WildEarth Guardians: Environmental Group Bids on Grazing Leases

Group plans to ''unranch'' grazing lease by restoring riparian habitat

Santa Fe-based WildEarth Guardians is bidding for two more grazing leases totaling 2,000 acres of New Mexico state trust lands.

The environmental organization - which opposes livestock grazing on public lands - currently holds the leases to three former grazing allotments totaling more than 3,000 acres. The first one the group acquired in the mid-1990s was along the Rio Embudo.

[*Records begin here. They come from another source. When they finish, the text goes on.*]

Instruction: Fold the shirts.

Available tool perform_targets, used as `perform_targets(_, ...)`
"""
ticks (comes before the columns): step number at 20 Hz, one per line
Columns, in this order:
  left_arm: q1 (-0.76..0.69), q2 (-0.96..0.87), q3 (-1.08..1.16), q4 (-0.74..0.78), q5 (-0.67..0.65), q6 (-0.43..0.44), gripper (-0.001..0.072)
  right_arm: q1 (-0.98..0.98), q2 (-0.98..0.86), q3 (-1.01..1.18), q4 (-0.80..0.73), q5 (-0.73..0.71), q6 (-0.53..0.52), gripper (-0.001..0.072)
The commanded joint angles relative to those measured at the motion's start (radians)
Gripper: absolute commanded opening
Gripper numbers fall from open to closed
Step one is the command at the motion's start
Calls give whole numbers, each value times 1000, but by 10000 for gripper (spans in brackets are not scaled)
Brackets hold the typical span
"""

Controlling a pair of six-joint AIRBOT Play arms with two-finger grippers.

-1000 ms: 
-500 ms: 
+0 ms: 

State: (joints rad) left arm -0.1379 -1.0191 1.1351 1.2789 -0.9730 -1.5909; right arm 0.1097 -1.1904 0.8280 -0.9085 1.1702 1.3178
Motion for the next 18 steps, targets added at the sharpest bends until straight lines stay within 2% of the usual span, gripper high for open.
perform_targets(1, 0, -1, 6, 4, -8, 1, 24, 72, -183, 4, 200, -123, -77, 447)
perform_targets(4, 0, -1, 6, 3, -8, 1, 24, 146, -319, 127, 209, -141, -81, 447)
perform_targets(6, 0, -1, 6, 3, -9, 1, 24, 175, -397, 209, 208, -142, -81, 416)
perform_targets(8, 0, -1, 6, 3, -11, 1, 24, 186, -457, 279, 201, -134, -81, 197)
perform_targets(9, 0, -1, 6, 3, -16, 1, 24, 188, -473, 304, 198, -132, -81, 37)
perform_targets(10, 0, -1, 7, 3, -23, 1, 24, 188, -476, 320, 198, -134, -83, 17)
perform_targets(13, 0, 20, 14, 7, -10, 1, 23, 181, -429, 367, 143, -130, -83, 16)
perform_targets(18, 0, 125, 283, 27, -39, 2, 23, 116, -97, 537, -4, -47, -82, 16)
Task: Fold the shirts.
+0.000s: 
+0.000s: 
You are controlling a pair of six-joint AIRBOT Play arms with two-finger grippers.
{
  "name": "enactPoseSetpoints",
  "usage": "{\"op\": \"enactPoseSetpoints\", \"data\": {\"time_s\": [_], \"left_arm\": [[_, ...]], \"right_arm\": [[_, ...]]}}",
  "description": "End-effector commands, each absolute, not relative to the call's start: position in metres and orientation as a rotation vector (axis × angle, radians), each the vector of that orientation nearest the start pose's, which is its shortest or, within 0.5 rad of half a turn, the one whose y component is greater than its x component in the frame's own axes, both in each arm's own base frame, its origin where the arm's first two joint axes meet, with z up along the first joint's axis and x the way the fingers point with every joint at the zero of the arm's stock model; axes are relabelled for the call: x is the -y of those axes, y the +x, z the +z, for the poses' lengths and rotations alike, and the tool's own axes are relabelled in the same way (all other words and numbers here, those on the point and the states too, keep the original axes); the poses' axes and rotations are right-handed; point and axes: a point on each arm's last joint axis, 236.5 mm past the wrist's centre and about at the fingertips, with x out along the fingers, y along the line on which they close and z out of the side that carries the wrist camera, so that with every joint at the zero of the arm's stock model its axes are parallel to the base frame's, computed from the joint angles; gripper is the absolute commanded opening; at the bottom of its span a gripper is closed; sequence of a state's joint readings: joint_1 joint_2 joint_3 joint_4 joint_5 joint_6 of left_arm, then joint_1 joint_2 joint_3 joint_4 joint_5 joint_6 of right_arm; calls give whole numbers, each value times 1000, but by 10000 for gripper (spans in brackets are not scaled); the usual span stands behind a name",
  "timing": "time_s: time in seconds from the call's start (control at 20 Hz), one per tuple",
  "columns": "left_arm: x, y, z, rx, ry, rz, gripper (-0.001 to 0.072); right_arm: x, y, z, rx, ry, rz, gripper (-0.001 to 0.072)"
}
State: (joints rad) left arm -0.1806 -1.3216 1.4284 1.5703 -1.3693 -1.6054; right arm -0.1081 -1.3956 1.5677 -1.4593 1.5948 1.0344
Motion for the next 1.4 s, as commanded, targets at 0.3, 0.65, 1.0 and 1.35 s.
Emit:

In the current competitive bid, WildEarth Guardians offered to pay at least twice what the ranchers are currently paying. Revenues from the leases benefit the public schools and colleges in the state.

The site of one of the competing bids includes 640 acres and more than a mile of the Rio Puerco northwest of Albuquerque, which contains potential habitat for the endangered Southwest willow flycatcher. The current lease paid by the rancher is $500 a year, according to WildEarth Guardians. The second site is a 1,440-acre parcel located northwest of Alamogordo with more than a mile of the Lost River, which provides an essential water source for the state endangered White Sands Pupfish. The current lease is $900 a year.

If the group wins the leases, it will fence out cattle, remove non-native vegetation and work to restore streams and wetlands, said Jim Matison, WildEarth Guardians restoration program director.

One of WildEarth Guardians’ existing leases near Rio Embudo also is up for renewal, and someone else is bidding against the group for the lease, according to Jerry King of the State Land Office. The State Land will decide on the winning bids in October.